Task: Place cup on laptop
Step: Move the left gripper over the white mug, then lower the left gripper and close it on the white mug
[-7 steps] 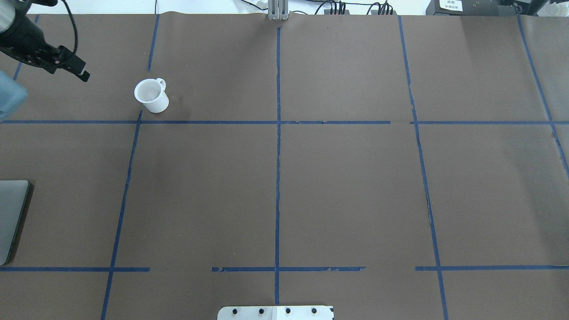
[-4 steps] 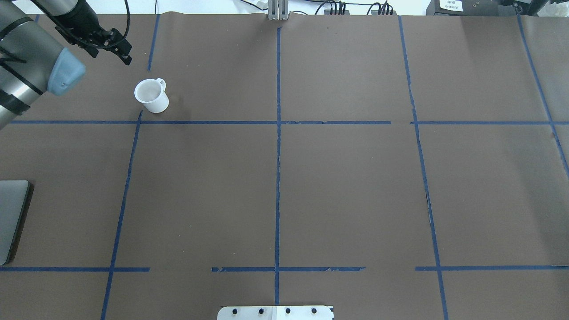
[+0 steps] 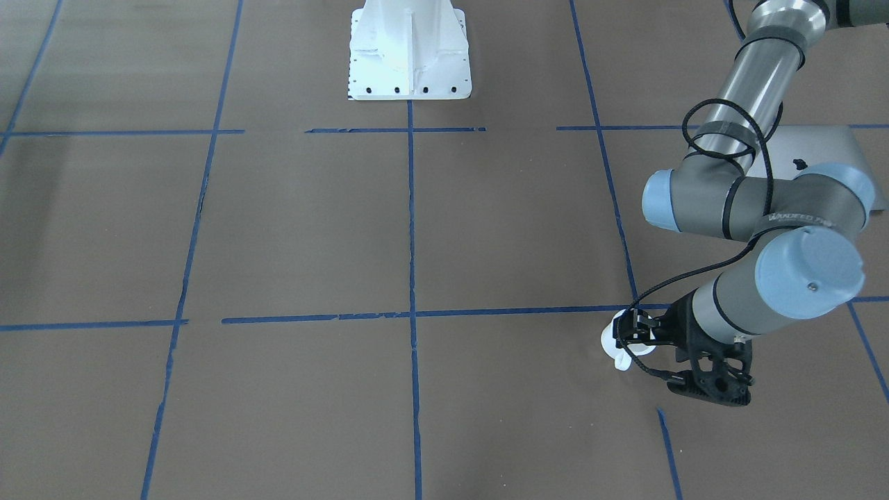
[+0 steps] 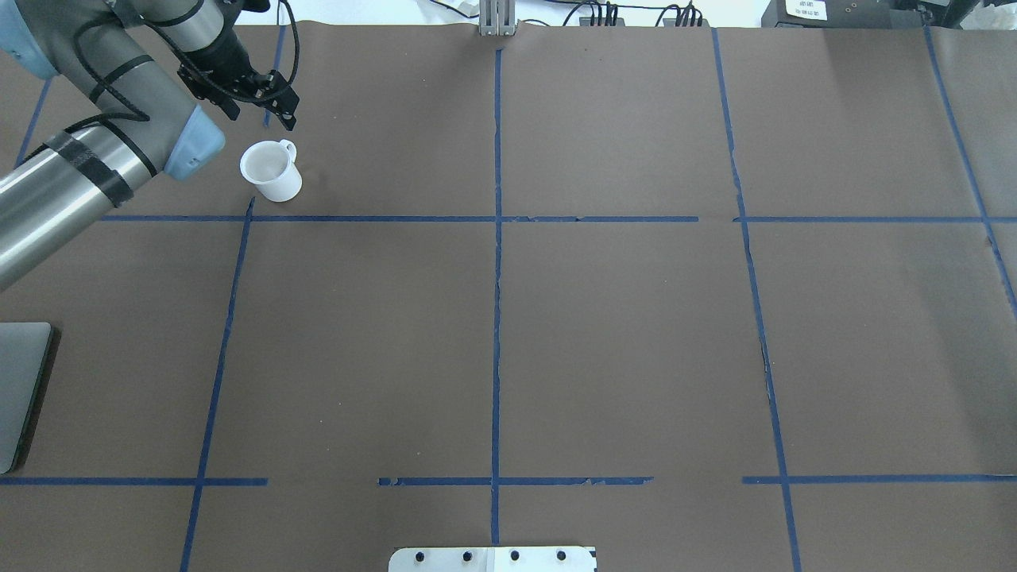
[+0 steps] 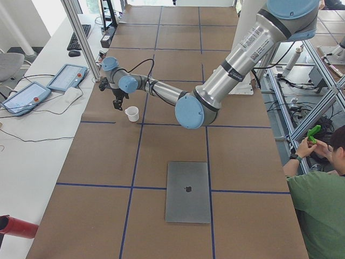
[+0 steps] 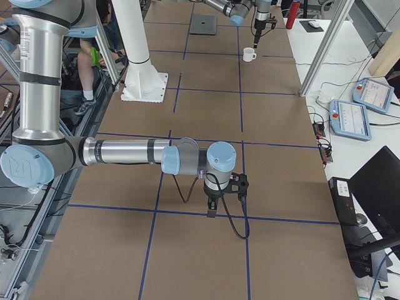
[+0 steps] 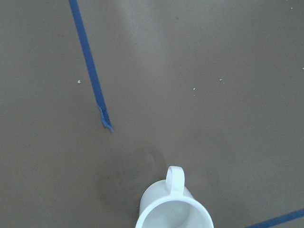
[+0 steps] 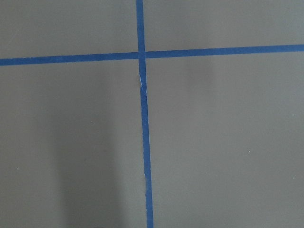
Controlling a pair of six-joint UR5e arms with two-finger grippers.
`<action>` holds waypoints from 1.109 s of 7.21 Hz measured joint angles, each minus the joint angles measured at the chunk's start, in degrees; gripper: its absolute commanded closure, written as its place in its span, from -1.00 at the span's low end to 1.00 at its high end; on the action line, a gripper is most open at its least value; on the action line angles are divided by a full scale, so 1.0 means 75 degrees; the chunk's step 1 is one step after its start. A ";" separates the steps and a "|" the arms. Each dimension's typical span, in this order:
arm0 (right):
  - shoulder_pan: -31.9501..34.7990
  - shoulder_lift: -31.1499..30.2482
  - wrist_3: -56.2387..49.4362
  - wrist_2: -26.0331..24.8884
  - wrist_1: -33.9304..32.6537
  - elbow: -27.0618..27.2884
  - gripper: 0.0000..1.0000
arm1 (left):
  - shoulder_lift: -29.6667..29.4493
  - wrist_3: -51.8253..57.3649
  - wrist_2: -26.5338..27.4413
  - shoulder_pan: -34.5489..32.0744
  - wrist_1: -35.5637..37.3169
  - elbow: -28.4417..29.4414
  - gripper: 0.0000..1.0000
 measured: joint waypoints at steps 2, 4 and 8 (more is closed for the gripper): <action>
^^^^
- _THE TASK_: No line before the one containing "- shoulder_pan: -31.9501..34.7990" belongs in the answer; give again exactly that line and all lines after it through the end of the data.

- _YOUR RESPONSE_:
  - shoulder_pan: -31.9501..34.7990
  - shoulder_lift: -31.1499..30.2482
  - wrist_3: -56.2387..49.4362
  - wrist_2: -26.0331..24.8884
  - wrist_1: -33.9304..32.6537
  - elbow: -27.0618..27.2884
  - gripper: 0.0000..1.0000
arm1 (left):
  - shoulder_lift: -29.6667..29.4493
  - wrist_3: -51.8253..57.3649
  - wrist_2: -26.5338..27.4413
  - shoulder_pan: -34.5489..32.0744
  - wrist_1: -35.5637..37.3169
  - elbow: -28.4417..29.4414
  - gripper: 0.0000..1.0000
 measured: joint waypoints at steps 2, 4 and 8 (more is closed for the gripper): <action>

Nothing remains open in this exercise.